🚀 polish-reranker-large-ranknet
This is a Polish text ranking model. It was trained with RankNet loss on a large dataset of text pairs, which includes 1.4 million queries and 10 million documents. The model offers high - efficiency text ranking capabilities, outperforming its teacher model in the Polish Information Retrieval Benchmark with fewer parameters and higher speed.
✨ Features
- Large - scale Training Data: The training data consists of three parts:
- The Polish MS MARCO training split (800k queries).
- The ELI5 dataset translated to Polish (over 500k queries).
- A collection of Polish medical questions and answers (approximately 100k queries).
- Teacher - Student Training Strategy: Employed [unicamp - dl/mt5 - 13b - mmarco - 100k](https://huggingface.co/unicamp - dl/mt5 - 13b - mmarco - 100k) as the teacher model and [Polish RoBERTa](https://huggingface.co/sdadas/polish - roberta - large - v2) as the student model.
- RankNet Loss: Unlike pointwise losses, RankNet computes loss based on queries and pairs of documents, considering the relative order of documents sorted by their relevance to the query.
- High Efficiency: The provided model outperforms the teacher model on the Polish Information Retrieval Benchmark, despite having 30 times fewer parameters and being 33 times faster than the teacher.
📦 Installation
No specific installation steps are provided in the original document.
💻 Usage Examples
Basic Usage (Sentence - Transformers)
You can use the model like this with sentence - transformers:
from sentence_transformers import CrossEncoder
import torch.nn
query = "Jak dożyć 100 lat?"
answers = [
"Trzeba zdrowo się odżywiać i uprawiać sport.",
"Trzeba pić alkohol, imprezować i jeździć szybkimi autami.",
"Gdy trwała kampania politycy zapewniali, że rozprawią się z zakazem niedzielnego handlu."
]
model = CrossEncoder(
"sdadas/polish-reranker-large-ranknet",
default_activation_function=torch.nn.Identity(),
max_length=512,
device="cuda" if torch.cuda.is_available() else "cpu"
)
pairs = [[query, answer] for answer in answers]
results = model.predict(pairs)
print(results.tolist())
Advanced Usage (Huggingface Transformers)
The model can also be used with Huggingface Transformers in the following way:
from transformers import AutoTokenizer, AutoModelForSequenceClassification
import numpy as np
query = "Jak dożyć 100 lat?"
answers = [
"Trzeba zdrowo się odżywiać i uprawiać sport.",
"Trzeba pić alkohol, imprezować i jeździć szybkimi autami.",
"Gdy trwała kampania politycy zapewniali, że rozprawią się z zakazem niedzielnego handlu."
]
model_name = "sdadas/polish-reranker-large-ranknet"
tokenizer = AutoTokenizer.from_pretrained(model_name)
model = AutoModelForSequenceClassification.from_pretrained(model_name)
texts = [f"{query}</s></s>{answer}" for answer in answers]
tokens = tokenizer(texts, padding="longest", max_length=512, truncation=True, return_tensors="pt")
output = model(**tokens)
results = output.logits.detach().numpy()
results = np.squeeze(results)
print(results.tolist())
📚 Documentation
Evaluation Results
The model achieves NDCG@10 of 62.65 in the Rerankers category of the Polish Information Retrieval Benchmark.
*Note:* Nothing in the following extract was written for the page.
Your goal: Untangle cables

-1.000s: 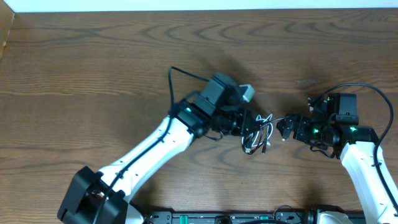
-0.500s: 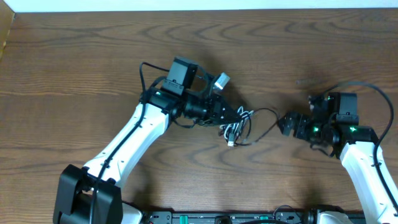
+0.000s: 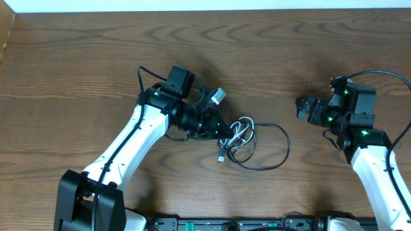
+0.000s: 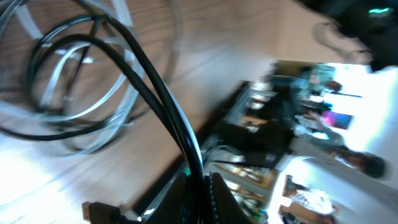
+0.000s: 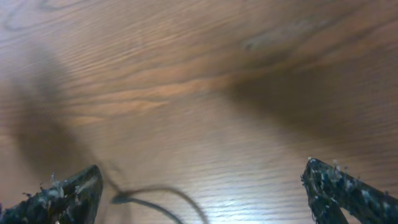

See PIRB Leaderboard for detailed results.
📄 License
The model is licensed under the apache - 2.0 license.
📚 Citation
@article{dadas2024assessing,
title={Assessing generalization capability of text ranking models in Polish},
author={Sławomir Dadas and Małgorzata Grębowiec},
year={2024},
eprint={2402.14318},
archivePrefix={arXiv},
primaryClass={cs.CL}
}
💡 Usage Tip
The method has proven to be highly effective. The provided model outperforms the teacher model on the Polish Information Retrieval Benchmark, despite having 30 times fewer parameters and being 33 times faster than the teacher!